Evaluation of Next-Generation Silicon Nanopore Membranes Optimized for Diffusive Clearance
Kim, Fissell, Roy
Background: Silicon nanopore membranes (HF-SNM) designed for hemofiltration have demonstrated remarkable permeability and selectivity. However, diffusive clearance was hindered by their thickness. Here we report hemodialysis-SNM (HD-SNM) with enhanced diffusive clearance.

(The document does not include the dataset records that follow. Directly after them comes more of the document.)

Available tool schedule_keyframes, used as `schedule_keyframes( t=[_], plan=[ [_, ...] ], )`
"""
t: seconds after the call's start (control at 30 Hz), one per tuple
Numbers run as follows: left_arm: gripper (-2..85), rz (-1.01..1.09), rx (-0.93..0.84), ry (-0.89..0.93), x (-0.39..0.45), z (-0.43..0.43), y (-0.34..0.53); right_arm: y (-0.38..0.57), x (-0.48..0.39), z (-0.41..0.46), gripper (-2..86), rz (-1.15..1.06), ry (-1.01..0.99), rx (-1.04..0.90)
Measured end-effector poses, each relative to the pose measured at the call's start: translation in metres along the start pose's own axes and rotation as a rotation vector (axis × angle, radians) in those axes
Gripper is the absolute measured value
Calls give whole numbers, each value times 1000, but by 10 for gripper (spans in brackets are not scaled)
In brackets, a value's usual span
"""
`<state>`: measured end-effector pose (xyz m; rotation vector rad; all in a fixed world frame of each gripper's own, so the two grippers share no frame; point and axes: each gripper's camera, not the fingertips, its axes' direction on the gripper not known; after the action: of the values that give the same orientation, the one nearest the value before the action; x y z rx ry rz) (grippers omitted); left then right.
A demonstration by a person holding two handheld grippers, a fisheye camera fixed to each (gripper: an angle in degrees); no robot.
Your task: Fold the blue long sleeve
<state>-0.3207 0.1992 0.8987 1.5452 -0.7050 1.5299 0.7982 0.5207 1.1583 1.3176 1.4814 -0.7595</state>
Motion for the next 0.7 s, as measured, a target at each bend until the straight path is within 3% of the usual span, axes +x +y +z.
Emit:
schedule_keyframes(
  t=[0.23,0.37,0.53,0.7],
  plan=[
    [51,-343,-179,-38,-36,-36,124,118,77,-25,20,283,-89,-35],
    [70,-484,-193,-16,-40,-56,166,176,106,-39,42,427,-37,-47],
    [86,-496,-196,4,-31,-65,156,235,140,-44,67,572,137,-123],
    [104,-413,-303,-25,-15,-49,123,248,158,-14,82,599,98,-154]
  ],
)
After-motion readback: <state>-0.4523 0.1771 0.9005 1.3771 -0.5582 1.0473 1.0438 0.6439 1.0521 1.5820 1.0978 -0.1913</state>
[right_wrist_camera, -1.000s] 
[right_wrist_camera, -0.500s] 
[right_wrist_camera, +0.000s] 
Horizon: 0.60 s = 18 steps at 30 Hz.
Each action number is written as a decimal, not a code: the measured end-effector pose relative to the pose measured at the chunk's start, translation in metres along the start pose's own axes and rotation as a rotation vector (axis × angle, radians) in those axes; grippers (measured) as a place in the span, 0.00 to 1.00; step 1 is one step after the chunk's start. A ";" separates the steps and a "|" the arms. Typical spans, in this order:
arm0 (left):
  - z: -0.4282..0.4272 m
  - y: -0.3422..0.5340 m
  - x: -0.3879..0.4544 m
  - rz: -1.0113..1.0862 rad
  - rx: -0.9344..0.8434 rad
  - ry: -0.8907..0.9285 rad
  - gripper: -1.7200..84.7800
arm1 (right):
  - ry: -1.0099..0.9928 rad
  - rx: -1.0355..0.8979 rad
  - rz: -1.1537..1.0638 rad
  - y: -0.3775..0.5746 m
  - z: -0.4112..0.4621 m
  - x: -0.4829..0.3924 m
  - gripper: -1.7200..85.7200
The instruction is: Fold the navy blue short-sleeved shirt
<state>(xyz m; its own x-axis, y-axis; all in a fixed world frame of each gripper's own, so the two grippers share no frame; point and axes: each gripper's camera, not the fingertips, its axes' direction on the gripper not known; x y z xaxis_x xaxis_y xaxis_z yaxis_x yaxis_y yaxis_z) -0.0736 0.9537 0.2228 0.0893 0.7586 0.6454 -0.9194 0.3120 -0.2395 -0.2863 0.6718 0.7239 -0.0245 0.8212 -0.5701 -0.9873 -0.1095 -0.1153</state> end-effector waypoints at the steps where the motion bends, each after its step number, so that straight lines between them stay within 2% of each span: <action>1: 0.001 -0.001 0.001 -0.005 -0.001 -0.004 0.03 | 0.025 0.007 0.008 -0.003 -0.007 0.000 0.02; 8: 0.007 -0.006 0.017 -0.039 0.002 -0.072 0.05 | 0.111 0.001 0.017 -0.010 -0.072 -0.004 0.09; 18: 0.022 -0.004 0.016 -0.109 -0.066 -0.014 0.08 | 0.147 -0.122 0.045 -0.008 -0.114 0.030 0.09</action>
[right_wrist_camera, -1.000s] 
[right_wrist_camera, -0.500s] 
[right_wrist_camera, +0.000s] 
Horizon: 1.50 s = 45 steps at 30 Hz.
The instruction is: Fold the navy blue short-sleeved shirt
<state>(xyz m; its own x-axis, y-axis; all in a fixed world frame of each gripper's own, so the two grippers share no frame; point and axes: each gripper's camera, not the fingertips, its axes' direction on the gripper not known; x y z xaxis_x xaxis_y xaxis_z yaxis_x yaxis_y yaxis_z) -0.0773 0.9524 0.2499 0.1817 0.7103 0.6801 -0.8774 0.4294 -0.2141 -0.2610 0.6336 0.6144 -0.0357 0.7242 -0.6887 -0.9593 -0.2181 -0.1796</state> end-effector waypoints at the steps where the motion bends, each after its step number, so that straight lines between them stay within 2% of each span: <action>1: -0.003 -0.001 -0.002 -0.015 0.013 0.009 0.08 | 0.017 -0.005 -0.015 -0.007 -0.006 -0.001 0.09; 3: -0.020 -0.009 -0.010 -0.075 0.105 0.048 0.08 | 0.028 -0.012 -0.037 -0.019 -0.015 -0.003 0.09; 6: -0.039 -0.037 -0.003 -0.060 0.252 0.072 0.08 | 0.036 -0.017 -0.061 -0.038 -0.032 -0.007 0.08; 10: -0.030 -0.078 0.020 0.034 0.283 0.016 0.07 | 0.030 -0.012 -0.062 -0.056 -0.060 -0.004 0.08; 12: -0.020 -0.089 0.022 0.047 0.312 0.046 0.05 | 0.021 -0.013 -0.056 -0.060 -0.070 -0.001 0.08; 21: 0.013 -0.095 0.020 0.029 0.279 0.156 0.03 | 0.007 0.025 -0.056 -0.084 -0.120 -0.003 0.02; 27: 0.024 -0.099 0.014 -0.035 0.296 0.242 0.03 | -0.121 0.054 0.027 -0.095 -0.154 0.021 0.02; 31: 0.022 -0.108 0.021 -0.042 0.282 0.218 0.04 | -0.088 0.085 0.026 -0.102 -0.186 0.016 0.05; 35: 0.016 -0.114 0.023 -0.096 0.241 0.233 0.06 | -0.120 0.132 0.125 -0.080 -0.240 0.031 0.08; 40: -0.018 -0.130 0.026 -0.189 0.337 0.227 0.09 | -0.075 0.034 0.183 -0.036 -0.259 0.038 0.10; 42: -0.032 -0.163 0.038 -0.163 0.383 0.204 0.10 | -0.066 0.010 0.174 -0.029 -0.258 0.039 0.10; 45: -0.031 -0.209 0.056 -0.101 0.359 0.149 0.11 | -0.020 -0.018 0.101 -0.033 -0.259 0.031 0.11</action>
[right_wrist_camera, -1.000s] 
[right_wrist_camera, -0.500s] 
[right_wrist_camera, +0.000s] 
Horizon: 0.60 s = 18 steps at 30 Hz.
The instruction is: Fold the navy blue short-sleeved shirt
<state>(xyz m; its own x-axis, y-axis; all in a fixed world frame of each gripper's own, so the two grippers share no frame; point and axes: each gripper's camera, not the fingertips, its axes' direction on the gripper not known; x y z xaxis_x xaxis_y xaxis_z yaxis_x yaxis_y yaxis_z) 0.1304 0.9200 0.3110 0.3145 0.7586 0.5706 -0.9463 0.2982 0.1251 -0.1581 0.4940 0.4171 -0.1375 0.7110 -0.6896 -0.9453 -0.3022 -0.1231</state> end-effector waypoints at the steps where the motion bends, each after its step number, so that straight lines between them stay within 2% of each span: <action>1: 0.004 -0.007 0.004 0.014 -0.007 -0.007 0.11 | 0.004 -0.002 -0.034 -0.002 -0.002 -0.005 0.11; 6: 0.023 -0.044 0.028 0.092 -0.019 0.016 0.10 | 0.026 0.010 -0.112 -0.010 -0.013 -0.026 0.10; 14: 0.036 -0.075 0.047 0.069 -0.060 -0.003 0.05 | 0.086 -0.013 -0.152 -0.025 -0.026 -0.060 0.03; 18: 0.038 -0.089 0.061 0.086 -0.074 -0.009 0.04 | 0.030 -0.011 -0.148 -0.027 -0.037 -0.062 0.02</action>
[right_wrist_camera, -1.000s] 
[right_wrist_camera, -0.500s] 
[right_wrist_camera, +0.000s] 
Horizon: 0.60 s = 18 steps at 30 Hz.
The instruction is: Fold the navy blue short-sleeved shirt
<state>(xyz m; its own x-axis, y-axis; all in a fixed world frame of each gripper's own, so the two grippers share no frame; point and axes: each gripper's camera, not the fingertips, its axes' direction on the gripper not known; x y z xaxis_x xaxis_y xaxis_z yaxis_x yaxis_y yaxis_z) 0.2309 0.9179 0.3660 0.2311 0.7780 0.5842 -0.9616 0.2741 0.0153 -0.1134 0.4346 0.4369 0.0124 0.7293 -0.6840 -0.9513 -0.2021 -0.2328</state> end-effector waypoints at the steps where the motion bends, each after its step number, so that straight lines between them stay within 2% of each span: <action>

400 nm thick membranes with 400 µm thick substrates. So they thinned the membranes at the active areas to 100 µm.
Methods: A new MEMS (microelectromechanical systems) fabrication protocol utilizing nested etch-back techniques was used to decrease the effective SNM thickness (HD-SNM 100 μm versus HF-SNM 400 μm). Diffusive clearances of polyethylene glycol coated (< 5 nm thick) HD-SNM and HF-SNM with sub-10 nm pore sizes were tested in a parallel plate flow cell.
PBS with Cr 10 mg/dL, BUN 90 mg/dL, and albumin 3 g/dL was recirculated (45ml), while dialysate (160 mEq NaCl) was recirculated in a counter-current fashion. At Qd=Qb=10 ml/min and zero transmembrane pressure (TMP) clearance was independent of flow rate. Solute clearance (K) was calculated by fitting concentrations measured at 0, 2, 4 hrs (n=3) to an exponential decay function: C(t)=Ci e-Kt/V. C(t): conc at time t ,Ci: initial conc, V: volume. Filtration was tested in water and fetal bovine serum at various TMP (1, 2, 4 psi) using cross flow velocities at 0.1, 0.5 and 3 ml/min. Platelet adhesion and activation were evaluated by immunohistochemistry (IHC) and scanning electron microscopy (SEM) after flowing human blood for 2 hrs at 2 ml/min.
Results: HD-SNM had a 3 fold improvement in K, consistent with mathematical models. Creatinine, BUN and phosphorus clearances were 280.8±20.8, 380.0±18.3, 231.1±7.6ml/min/m2 (HD-SNM) and 85.5±10.6, 135.3±22.9, 75.5±12.8 ml/min/m2 (HFSNM), respectively. HD-SNM maintained mechanical integrity at over 200mmHg. The HD-SNM also showed comparable filtration rates (71.5 ± 21.3 ml/hr/mmHg/m2) and selectivity to HF-SNM. IHC for CD62 and SEM images showed similar levels of platelet activation and adhesion.
Conclusions: These preliminary studies demonstrate signifi cant improvement in diffusive clearance with the HD-SNM while still maintaining mechanical robustness, selectivity, permeability and hemocompatibility.